Possible pay cut for physicians through 2025 — 8 takeaways

The House will vote today on a two-year budget deal, which includes a future Medicare pay cut for physicians, according to Medscape.

Here are eight takeaways:

1. The agreement extends the government's ability to borrow money through March 2017 and allows military and domestic spending to surpass sequestration caps by $80 billion over the next two years.

2. The deal could potentially benefit underfunded programs including the National Institutes of Health. The Budget Control Act of 2011 authorized the sequestration caps.

3. The agreement implements an annual 2 percent sequestration cut for Medicare providers through 2025. The cut was previously set to expire in the fiscal year 2024.

4. Congress only recently extended the sequestration cut for provider until 2024. It was originally set for 2021. Rep. John Boehner (R-OH) claimed the latest extension would save the federal government $14 billion.

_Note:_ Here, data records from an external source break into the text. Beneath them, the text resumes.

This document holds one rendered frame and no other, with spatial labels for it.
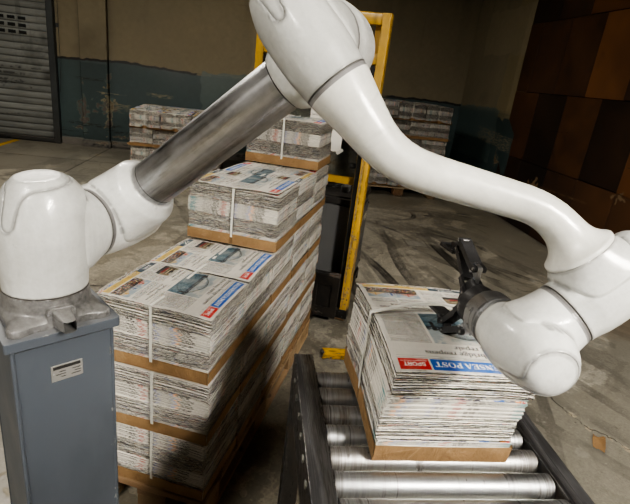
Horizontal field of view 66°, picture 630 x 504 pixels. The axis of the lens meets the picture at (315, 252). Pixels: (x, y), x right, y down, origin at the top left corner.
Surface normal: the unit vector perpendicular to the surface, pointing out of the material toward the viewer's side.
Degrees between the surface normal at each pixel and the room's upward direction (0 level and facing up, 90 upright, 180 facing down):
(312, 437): 0
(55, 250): 88
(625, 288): 73
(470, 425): 96
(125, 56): 90
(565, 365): 80
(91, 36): 90
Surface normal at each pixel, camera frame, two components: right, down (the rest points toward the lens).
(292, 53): -0.47, 0.37
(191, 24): 0.10, 0.36
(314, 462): 0.11, -0.93
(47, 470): 0.68, 0.32
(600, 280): -0.22, 0.02
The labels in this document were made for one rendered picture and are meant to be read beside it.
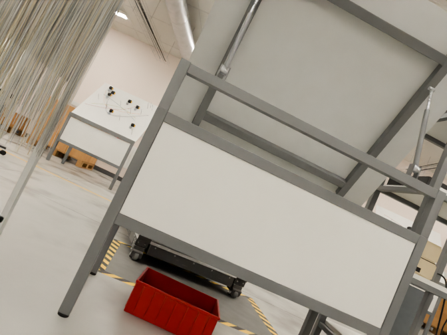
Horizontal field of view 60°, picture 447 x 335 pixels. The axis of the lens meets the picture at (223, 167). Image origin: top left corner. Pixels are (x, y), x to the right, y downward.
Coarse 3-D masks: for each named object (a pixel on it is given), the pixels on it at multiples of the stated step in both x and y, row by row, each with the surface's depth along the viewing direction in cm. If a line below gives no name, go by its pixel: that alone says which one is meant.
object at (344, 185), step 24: (336, 0) 158; (240, 24) 167; (384, 24) 161; (432, 48) 163; (216, 72) 180; (432, 72) 171; (192, 120) 197; (216, 120) 192; (264, 144) 196; (384, 144) 188; (312, 168) 200; (360, 168) 197; (336, 192) 208
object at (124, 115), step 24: (96, 96) 674; (120, 96) 690; (72, 120) 628; (96, 120) 635; (120, 120) 650; (144, 120) 665; (72, 144) 623; (96, 144) 624; (120, 144) 623; (120, 168) 617
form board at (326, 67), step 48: (240, 0) 166; (288, 0) 164; (384, 0) 160; (240, 48) 177; (288, 48) 174; (336, 48) 172; (384, 48) 169; (192, 96) 192; (288, 96) 186; (336, 96) 183; (384, 96) 180; (432, 96) 178; (240, 144) 202; (288, 144) 199
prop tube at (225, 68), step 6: (246, 18) 152; (246, 24) 151; (240, 30) 150; (240, 36) 149; (234, 42) 148; (240, 42) 149; (234, 48) 146; (234, 54) 146; (228, 60) 144; (222, 66) 142; (228, 66) 144; (222, 72) 143
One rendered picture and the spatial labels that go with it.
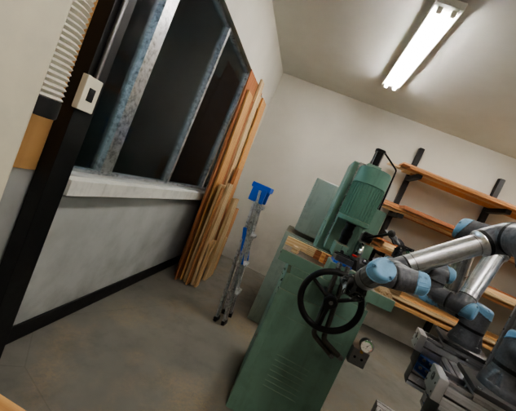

5. Many in the healthcare field strongly opposed Medicare reimbursement cuts as a way to avoid deficit spending. President of the American College of Physicians, Wayne Riley, MD, was distressed over the budget deal, but recently stated the agreement has sufficient positives to earn the society's overall support.

6. The budget deal has a provision equalizing Medicare rates for hospital-employed physicians who practice off campus and for independent physicians. Many ACP members and other groups applauded this provision. Hospital-employed physicians who are off campus under the budget deal, would be paid according to either the regular Medicare fee schedule or the schedule for ambulatory surgery centers, depending on the provided services.

7. The equalizing Medicare rates would not go into effect until 2017 and will not apply to hospital-employed physicians who were working off campus before the law was implemented.

8. If the House passes the bill today, the Senate has to vote by Nov. 3 to meet the debt ceiling deadline.